Exercise objective: Reproduce the listing below in its entirety. Change nothing.

*-*-*

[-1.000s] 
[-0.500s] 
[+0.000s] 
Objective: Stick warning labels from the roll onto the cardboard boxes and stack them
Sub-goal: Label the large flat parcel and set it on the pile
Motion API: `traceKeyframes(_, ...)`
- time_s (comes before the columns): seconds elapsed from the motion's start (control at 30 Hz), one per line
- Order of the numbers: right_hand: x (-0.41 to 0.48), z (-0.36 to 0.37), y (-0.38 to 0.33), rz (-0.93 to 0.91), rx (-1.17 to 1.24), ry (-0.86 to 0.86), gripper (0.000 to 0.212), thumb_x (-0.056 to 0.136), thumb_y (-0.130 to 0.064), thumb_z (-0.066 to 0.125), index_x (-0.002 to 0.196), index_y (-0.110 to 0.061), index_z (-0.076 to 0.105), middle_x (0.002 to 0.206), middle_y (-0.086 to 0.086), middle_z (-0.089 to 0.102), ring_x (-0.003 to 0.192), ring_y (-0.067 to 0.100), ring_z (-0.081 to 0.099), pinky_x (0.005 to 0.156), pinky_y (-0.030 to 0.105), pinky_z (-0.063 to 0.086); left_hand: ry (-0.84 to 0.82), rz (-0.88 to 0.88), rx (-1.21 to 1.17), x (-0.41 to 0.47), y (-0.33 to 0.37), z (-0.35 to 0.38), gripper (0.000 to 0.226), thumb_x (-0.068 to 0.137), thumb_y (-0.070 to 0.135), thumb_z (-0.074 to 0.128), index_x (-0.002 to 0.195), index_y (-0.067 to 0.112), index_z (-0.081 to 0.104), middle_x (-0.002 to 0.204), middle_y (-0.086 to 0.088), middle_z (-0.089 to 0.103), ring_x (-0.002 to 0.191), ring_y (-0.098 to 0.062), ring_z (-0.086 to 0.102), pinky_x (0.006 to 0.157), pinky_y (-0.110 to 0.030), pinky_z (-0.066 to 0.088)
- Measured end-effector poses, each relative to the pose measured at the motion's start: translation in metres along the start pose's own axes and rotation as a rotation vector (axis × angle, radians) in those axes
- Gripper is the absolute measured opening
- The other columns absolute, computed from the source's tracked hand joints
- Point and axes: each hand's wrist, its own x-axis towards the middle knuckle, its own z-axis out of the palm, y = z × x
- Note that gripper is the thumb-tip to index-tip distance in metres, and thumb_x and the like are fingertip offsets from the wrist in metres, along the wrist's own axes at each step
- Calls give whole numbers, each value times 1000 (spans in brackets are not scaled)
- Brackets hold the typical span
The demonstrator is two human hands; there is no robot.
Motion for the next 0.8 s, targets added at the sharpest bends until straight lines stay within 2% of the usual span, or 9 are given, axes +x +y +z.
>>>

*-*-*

Result for this exercise:
[-1.000s] 
[-0.500s] 
[+0.000s] 
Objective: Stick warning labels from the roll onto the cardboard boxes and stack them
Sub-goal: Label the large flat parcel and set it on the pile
Motion API: `traceKeyframes(_, ...)`
- time_s (comes before the columns): seconds elapsed from the motion's start (control at 30 Hz), one per line
- Order of the numbers: right_hand: x (-0.41 to 0.48), z (-0.36 to 0.37), y (-0.38 to 0.33), rz (-0.93 to 0.91), rx (-1.17 to 1.24), ry (-0.86 to 0.86), gripper (0.000 to 0.212), thumb_x (-0.056 to 0.136), thumb_y (-0.130 to 0.064), thumb_z (-0.066 to 0.125), index_x (-0.002 to 0.196), index_y (-0.110 to 0.061), index_z (-0.076 to 0.105), middle_x (0.002 to 0.206), middle_y (-0.086 to 0.086), middle_z (-0.089 to 0.102), ring_x (-0.003 to 0.192), ring_y (-0.067 to 0.100), ring_z (-0.081 to 0.099), pinky_x (0.005 to 0.156), pinky_y (-0.030 to 0.105), pinky_z (-0.063 to 0.086); left_hand: ry (-0.84 to 0.82), rz (-0.88 to 0.88), rx (-1.21 to 1.17), x (-0.41 to 0.47), y (-0.33 to 0.37), z (-0.35 to 0.38), gripper (0.000 to 0.226), thumb_x (-0.068 to 0.137), thumb_y (-0.070 to 0.135), thumb_z (-0.074 to 0.128), index_x (-0.002 to 0.195), index_y (-0.067 to 0.112), index_z (-0.081 to 0.104), middle_x (-0.002 to 0.204), middle_y (-0.086 to 0.088), middle_z (-0.089 to 0.103), ring_x (-0.002 to 0.191), ring_y (-0.098 to 0.062), ring_z (-0.086 to 0.102), pinky_x (0.006 to 0.157), pinky_y (-0.110 to 0.030), pinky_z (-0.066 to 0.088)
- Measured end-effector poses, each relative to the pose measured at the motion's start: translation in metres along the start pose's own axes and rotation as a rotation vector (axis × angle, radians) in those axes
- Gripper is the absolute measured opening
- The other columns absolute, computed from the source's tracked hand joints
- Point and axes: each hand's wrist, its own x-axis towards the middle knuckle, its own z-axis out of the palm, y = z × x
- Note that gripper is the thumb-tip to index-tip distance in metres, and thumb_x and the like are fingertip offsets from the wrist in metres, along the wrist's own axes at each step
- Calls give whole numbers, each value times 1000 (spans in brackets are not scaled)
- Brackets hold the typical span
The demonstrator is two human hands; there is no robot.
Motion for the next 0.8 s, targets added at the sharpest bends until straight lines stay within 2% of the usual span, or 9 are given, axes +x +y +z.
>>>

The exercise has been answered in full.